▶ **Exercise directions**
The first line of the data below and every line after it, through the one with "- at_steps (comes", must be transcribed without change.

▶ **Material provided**
=== Begin Enclosure ===
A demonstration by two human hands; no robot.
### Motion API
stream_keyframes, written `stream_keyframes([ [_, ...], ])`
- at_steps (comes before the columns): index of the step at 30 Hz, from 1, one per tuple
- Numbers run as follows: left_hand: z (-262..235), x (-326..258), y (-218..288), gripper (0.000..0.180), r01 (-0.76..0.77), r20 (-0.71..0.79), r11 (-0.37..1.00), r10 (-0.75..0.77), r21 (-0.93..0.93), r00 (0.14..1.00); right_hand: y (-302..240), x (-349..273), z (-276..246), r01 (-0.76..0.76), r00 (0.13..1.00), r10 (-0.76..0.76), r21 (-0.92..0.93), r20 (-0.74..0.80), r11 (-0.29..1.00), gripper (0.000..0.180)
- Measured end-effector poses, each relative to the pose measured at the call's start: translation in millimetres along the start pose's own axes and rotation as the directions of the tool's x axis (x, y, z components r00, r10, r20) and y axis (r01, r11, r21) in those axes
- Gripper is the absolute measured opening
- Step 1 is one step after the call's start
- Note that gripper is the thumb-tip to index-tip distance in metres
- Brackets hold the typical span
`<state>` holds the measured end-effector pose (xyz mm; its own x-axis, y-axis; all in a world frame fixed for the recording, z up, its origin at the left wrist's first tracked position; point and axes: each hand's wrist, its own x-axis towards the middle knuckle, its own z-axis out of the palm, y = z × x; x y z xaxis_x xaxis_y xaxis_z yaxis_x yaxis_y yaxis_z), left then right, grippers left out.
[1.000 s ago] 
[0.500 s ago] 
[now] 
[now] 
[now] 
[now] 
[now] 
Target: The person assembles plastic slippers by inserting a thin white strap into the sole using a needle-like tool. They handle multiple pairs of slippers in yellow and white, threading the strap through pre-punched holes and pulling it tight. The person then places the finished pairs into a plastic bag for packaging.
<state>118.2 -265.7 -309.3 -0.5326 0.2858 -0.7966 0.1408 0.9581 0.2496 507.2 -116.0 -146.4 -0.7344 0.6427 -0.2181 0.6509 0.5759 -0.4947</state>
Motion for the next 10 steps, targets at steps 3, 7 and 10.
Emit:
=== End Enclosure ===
▶ **Solution to the problem**
A demonstration by two human hands; no robot.
### Motion API
stream_keyframes, written `stream_keyframes([ [_, ...], ])`
- at_steps (comes before the columns): index of the step at 30 Hz, from 1, one per tuple

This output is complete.